Information concerning use of ADR by litigating divisions is mostly anecdotal at present (although the Department is considering initiatives to gather data more systematically). In March, 1991, the Civil Division integrated ADR into its case management system which captures data about cases retained for handling in Washington or which are jointly handled with United States Attorneys. While reportable ADR events include judge-supervised settlement conferences, other settlement activities such as party-to-party negotiations are excluded. The hours devoted to ADR show steadily increasing commitment to ADR in appropriate circumstances although they represent only a small percentage of our overall litigation efforts:

ADR Proposals Total ADR Hours
FY 1991 19 994
FY 1992 44 1,039
FY 1993 73 2,232
FY 1994 56 3,305

Mediation comprised 25 percent of the instances in which ADR was actually used and not just proposed. Arbitration was used six percent of the time. These statistics likely underreport the prevalence of ADR since the case management system relies on time reporting by individual attorneys.

Within the Civil Rights Division, the Coordination and Review, Voting, Public Access, Special Litigation, and Housing and Employment Sections either implement special programs that provide suitable alternatives to litigation or are experimenting with ADR techniques.

The Coordination and Review Section investigates complaints under Title II of the Americans with Disabilities Act of 1990 (ADA), alleging discrimination by State and local governments.
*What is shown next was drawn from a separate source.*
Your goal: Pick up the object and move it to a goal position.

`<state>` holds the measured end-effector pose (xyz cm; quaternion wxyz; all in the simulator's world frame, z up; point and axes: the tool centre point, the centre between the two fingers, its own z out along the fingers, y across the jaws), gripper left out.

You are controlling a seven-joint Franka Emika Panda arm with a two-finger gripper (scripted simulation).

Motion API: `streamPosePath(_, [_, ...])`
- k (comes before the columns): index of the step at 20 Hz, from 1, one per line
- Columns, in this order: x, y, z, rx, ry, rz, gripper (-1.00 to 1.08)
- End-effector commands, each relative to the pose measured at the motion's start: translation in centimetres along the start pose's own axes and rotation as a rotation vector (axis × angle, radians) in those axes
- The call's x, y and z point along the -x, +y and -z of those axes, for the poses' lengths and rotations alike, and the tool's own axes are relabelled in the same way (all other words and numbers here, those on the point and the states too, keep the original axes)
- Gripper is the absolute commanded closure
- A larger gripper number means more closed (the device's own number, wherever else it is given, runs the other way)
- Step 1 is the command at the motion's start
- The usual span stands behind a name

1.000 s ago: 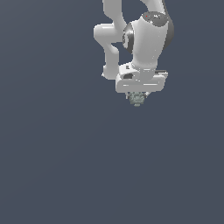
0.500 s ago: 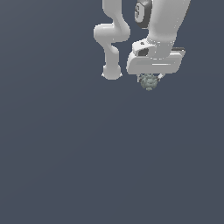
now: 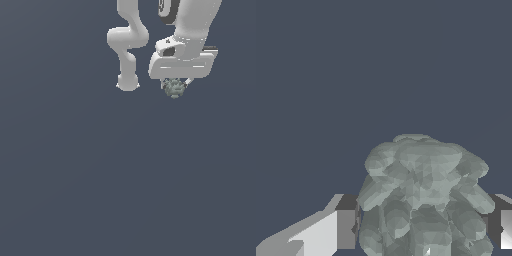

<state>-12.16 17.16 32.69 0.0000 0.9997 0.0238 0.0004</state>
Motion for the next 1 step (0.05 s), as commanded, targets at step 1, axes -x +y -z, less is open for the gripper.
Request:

Resolution through ADR is encouraged by both the ADA and by regulation. See 42 U.S.C. § 12212; 28 C.F.R. § 35.176. Shortly after the ADA became effective, the Coordination and Review Section staff was trained for two days in negotiation, conciliation, mediation, and persuasion. The Section has expedited and resolved claims through a modified mediation process. Because formal offers of settlement and ADR precede full investigation of complaints and conciliation must fail before litigation begins, ADR has resulted in 22 settlements before completion of a full investigation and resolution of about 100 other cases without formal settlement agreements.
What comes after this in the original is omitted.